In order for exosomes to remain an ideal candidate for drug delivery, it is essential they are efficiently isolated from different complexes in the body and purified. Over the past few years, these isolation techniques have been explored and refined for different purposes of exosome isolation [34]. Size based exosome isolation techniques, such as ultrafiltration and size exclusion chromatography (SEC), offer a quick method of isolating the exosomes [34]. In these techniques, little pressure or force is applied to separate the exosomes as is with other methods, instead a membrane is used for the separation process [35]. This option usually yields larger amounts of exosomes; however, it can be difficult to purify the end products [35]. An alternative method of isolation, such as immunoaffinity capture, isolates high purity exosomes from cell-free samples. However, this technique produces relatively low yields and is only applicable for cell-free samples [34]. Exosome precipitation alters the exosomal sample by adding a precipitation reagent to capture and isolate exosomes within a certain size range [35]. This technique offers promising future integration for clinical usage because of its straightforward protocol and its ability to collect uniform exosome yields.
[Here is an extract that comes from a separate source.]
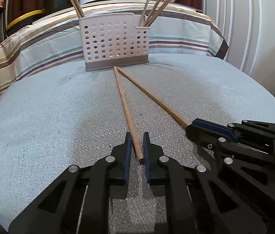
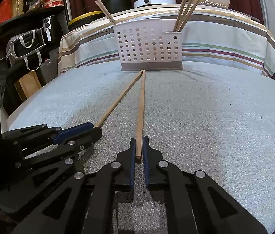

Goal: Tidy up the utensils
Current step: 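Lower the right tool onto a chopstick end and close on it, then lift the chopstick upright with the right tool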

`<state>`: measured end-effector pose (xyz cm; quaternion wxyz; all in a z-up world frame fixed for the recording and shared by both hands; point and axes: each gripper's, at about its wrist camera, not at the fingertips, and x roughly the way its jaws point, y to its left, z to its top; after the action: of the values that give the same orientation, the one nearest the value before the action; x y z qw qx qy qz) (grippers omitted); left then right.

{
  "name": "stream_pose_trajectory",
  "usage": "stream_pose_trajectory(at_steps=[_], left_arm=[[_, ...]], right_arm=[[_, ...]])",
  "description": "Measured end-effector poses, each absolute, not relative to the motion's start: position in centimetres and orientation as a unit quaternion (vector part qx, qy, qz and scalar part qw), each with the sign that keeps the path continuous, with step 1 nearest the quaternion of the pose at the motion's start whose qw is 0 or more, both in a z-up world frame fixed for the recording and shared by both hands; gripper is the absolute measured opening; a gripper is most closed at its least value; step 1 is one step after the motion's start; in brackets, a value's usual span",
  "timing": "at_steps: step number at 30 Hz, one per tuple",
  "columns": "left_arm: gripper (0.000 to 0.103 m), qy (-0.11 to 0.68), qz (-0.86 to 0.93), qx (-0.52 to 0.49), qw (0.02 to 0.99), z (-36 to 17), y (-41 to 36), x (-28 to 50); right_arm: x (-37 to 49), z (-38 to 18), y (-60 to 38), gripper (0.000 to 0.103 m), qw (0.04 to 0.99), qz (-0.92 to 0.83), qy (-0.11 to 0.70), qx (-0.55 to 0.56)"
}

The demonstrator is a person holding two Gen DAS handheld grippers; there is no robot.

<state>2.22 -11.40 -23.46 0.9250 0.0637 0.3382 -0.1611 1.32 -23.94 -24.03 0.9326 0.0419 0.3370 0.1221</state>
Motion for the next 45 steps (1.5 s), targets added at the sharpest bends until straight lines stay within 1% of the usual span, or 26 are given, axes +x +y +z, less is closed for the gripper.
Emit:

However, in this technique, the exosome isolation yield is often contaminated with other isolated materials and most precipitation reagents are not cost effective [35]. Ultracentrifugation is another exosomal isolation technique which separates the particles in a sample containing exosomes by density [34]. One survey cites this technique to be the most widely used primary isolation technique across researchers in thirty countries [36]. Although this technique is cost effective and reliable, exosomes are often lost or damaged in this process, due to the intensity of high-speed centrifugation [34]. Lastly, microfluidics-based exosome isolation techniques are a newer approach that traps exosomes through a microfluidic device, while simultaneously filtering out non-exosomal debris [34]. The setbacks of this technique include a low sample capacity and lack of indepth exploration on the protocol [34].
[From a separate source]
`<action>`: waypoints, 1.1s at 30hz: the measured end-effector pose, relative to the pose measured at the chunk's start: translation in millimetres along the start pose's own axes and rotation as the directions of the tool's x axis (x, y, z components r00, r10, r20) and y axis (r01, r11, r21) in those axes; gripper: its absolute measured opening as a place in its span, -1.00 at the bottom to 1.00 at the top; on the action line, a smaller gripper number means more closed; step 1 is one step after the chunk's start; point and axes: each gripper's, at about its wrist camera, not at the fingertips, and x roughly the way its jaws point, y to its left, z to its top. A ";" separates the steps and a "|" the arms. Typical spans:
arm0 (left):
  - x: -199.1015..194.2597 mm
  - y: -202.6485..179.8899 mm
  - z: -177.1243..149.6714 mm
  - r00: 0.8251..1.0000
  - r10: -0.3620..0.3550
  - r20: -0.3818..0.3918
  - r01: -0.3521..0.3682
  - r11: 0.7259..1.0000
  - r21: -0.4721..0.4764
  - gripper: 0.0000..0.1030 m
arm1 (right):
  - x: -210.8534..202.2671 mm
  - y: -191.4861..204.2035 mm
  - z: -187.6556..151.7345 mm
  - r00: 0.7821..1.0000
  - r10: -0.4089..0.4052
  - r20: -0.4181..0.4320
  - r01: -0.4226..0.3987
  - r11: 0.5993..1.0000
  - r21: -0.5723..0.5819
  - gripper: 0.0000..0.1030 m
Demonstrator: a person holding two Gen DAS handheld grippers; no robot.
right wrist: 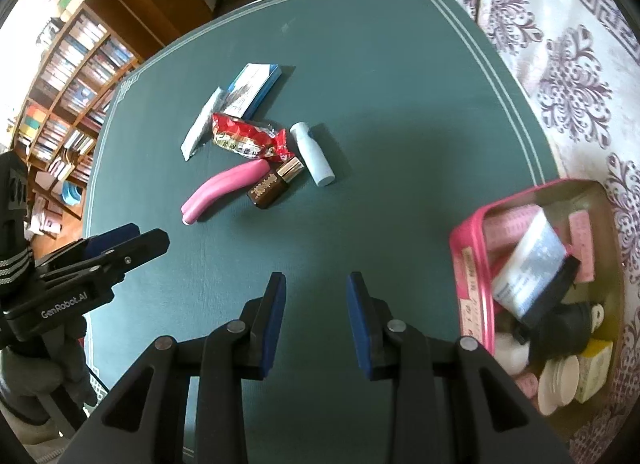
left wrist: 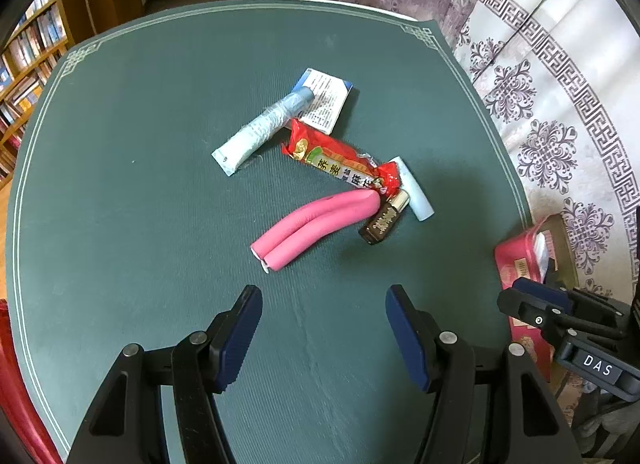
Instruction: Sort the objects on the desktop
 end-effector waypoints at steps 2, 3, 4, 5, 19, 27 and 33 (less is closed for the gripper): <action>5.3 1.6 2.1 1.000 0.003 -0.007 -0.003 1.000 0.002 0.27 | 6.3 0.7 4.4 1.000 0.000 -0.010 0.000 1.000 -0.005 -0.33; 8.1 2.2 3.3 1.000 0.004 -0.010 -0.004 1.000 0.003 0.27 | 9.5 0.7 6.7 1.000 0.000 -0.013 0.000 1.000 -0.006 -0.33; 12.2 3.3 4.8 1.000 0.007 -0.015 -0.007 1.000 0.004 0.27 | 11.9 0.4 8.6 1.000 0.000 -0.016 0.000 1.000 -0.007 -0.33; 14.9 3.8 5.9 1.000 0.008 -0.019 -0.008 1.000 0.004 0.27 | 14.7 0.6 10.8 1.000 0.000 -0.018 0.000 1.000 -0.009 -0.33; 57.0 14.5 17.9 0.998 0.005 -0.057 -0.004 1.000 0.019 0.27 | 57.1 7.6 50.3 0.999 0.002 -0.042 -0.004 0.998 -0.059 -0.33; 59.1 15.8 24.7 0.999 0.032 -0.011 -0.031 0.999 0.041 0.27 | 74.9 2.9 64.7 0.997 -0.029 -0.065 0.024 0.997 -0.077 -0.33; 67.6 21.0 30.7 0.999 0.047 -0.010 -0.047 0.999 0.023 0.27 | 86.6 1.2 73.8 0.997 -0.039 -0.067 0.032 0.994 -0.103 -0.33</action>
In summary, there are various modes of exosome isolation, all with unique advantages and disadvantages. Since there is no uniform protocol for exosome isolation, the chosen procedure usually varies among studies. This can make comparing exosome data difficult, as using different isolation techniques may lead to a variation in exosome yields and quality between studies.

1.2. Microvesicles for Drug Delivery Purposes

Microvesicles have also emerged as an innovative approach to disease treatment in regenerative medicine. Microvesicles (MVs) are another subgroup of EVs, with their sizes typically ranging from 100–1000nm [37]. MVs are released from the direct budding of membrane vesicles to the plasma membrane [38]. Unlike the secretion of exosomes, the release of MVs is in response to stimuli [9]. Stimuli that have an effect on the releasing of MVs include but are not limited to cytokines, hypoxia, and thrombin [39]. Physical conditions such as MI, obesity, and diabetes can also trigger the release of MVs [39]. As with exosomes, scientists have been able to somewhat manipulate the secretion rates and times for MVs [40]. In one study, the deregulation of membrane-associated enzymes, called neutral sphingomyelinase (SMPD2/3), showed an increase in MV secretion [40].

Because of microvesicles’ inducible traits, their cargo can also vary depending on the stimuli initiating their secretion [9]. MVs cargo can differ even when they are released from the same stimuli, due to intrinsic dissimilarity of different cell types [39]. Various biomarkers for cardiometabolic diseases are also thought to be carried by MVs. Although there are still several limitations of MVs as biomarkers, including the standardization of protocols and the exploration of MVs carried by various other molecules, time and efforts should be put forth into exploring them as this could lead to new insights in the treatment of cardiometabolic disease [39]. These characteristics make MVs a novel platform for regenerative medicine and drug delivery.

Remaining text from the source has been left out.